> **Work item**
Using the data below, copy out all lines with the word "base".
BEGIN
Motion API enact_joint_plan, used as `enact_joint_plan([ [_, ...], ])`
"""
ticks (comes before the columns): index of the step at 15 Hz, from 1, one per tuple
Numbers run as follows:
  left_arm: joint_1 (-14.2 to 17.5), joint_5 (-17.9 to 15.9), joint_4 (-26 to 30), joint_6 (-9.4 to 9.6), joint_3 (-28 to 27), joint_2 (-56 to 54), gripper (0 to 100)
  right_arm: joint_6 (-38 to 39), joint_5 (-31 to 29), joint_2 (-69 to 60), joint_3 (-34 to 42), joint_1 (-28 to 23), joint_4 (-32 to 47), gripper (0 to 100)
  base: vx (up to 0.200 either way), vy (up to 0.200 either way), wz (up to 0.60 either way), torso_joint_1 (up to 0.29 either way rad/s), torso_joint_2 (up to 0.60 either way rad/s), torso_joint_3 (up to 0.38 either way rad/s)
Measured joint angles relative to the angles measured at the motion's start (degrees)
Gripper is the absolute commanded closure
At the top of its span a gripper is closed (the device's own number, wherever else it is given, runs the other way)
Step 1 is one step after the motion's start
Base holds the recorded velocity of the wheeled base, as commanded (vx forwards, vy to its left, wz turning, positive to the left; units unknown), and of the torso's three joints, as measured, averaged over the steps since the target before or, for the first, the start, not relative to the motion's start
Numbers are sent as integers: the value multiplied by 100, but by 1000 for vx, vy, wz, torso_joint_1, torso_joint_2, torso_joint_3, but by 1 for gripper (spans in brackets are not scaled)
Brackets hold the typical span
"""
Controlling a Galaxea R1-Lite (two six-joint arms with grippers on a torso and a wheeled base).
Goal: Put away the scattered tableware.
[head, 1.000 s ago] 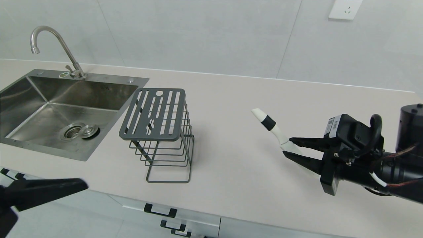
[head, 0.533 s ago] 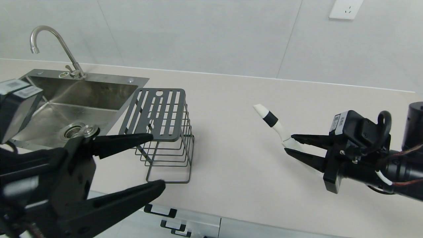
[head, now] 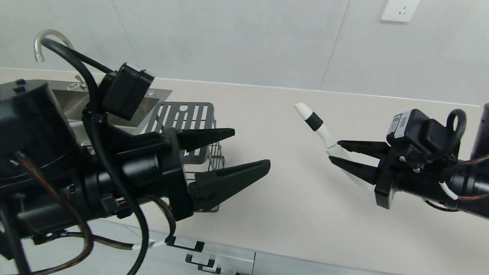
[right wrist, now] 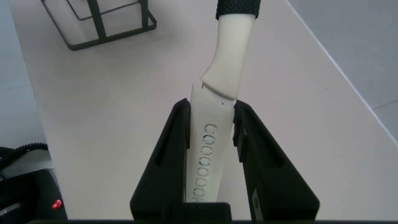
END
> **Answer to the problem**
  base: vx (up to 0.200 either way), vy (up to 0.200 either way), wz (up to 0.60 either way), torso_joint_1 (up to 0.29 either way rad/s), torso_joint_2 (up to 0.60 either way rad/s), torso_joint_3 (up to 0.38 either way rad/s)
Base holds the recorded velocity of the wheeled base, as commanded (vx forwards, vy to its left, wz turning, positive to the left; units unknown), and of the torso's three joints, as measured, averaged over the steps since the target before or, for the first, the start, not relative to the motion's start
Controlling a Galaxea R1-Lite (two six-joint arms with grippers on a torso and a wheeled base).

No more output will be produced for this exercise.